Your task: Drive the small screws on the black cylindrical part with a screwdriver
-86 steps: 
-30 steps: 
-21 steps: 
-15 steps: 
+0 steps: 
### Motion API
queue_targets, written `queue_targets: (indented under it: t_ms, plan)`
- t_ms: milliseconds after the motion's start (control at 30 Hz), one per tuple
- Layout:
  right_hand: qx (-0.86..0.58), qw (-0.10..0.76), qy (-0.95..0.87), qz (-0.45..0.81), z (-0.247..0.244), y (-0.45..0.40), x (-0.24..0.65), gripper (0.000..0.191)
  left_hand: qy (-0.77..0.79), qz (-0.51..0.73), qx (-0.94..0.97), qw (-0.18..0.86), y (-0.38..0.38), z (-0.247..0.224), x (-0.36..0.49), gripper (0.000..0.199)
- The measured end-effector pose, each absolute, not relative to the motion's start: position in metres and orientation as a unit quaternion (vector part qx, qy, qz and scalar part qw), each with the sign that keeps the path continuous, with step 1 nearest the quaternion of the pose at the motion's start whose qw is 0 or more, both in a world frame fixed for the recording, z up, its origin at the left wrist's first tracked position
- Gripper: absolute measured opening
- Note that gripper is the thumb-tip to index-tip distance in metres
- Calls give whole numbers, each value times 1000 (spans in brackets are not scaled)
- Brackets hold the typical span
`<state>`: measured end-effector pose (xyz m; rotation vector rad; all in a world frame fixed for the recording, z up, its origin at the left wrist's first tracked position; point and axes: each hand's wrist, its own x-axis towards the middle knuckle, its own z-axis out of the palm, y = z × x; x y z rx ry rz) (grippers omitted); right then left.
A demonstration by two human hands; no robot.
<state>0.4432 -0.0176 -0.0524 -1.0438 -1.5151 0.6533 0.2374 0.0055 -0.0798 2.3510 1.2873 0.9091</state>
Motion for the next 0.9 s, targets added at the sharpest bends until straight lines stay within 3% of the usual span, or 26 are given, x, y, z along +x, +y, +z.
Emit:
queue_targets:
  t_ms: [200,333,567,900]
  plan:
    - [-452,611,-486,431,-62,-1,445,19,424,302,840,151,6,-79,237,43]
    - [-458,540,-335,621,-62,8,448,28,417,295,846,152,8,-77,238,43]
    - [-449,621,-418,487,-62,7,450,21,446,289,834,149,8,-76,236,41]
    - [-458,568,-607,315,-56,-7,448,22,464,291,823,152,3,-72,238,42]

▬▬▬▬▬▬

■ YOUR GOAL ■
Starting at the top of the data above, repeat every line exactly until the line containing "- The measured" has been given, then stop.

■ RESPONSE TO THIS EXERCISE ■
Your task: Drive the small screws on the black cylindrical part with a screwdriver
-86 steps: 
-30 steps: 
-21 steps: 
-15 steps: 
+0 steps: 
### Motion API
queue_targets, written `queue_targets: (indented under it: t_ms, plan)`
- t_ms: milliseconds after the motion's start (control at 30 Hz), one per tuple
- Layout:
  right_hand: qx (-0.86..0.58), qw (-0.10..0.76), qy (-0.95..0.87), qz (-0.45..0.81), z (-0.247..0.244), y (-0.45..0.40), x (-0.24..0.65), gripper (0.000..0.191)
  left_hand: qy (-0.77..0.79), qz (-0.51..0.73), qx (-0.94..0.97), qw (-0.18..0.86), y (-0.38..0.38), z (-0.247..0.224), x (-0.36..0.49), gripper (0.000..0.199)
- The measured end-effector pose, each absolute, not relative to the motion's start: position in metres and orientation as a unit quaternion (vector part qx, qy, qz and scalar part qw), each with the sign that keeps the path continuous, with step 1 nearest the quaternion of the pose at the motion's start whose qw is 0 or more, both in a world frame fixed for the recording, z up, its origin at the left wrist's first tracked position

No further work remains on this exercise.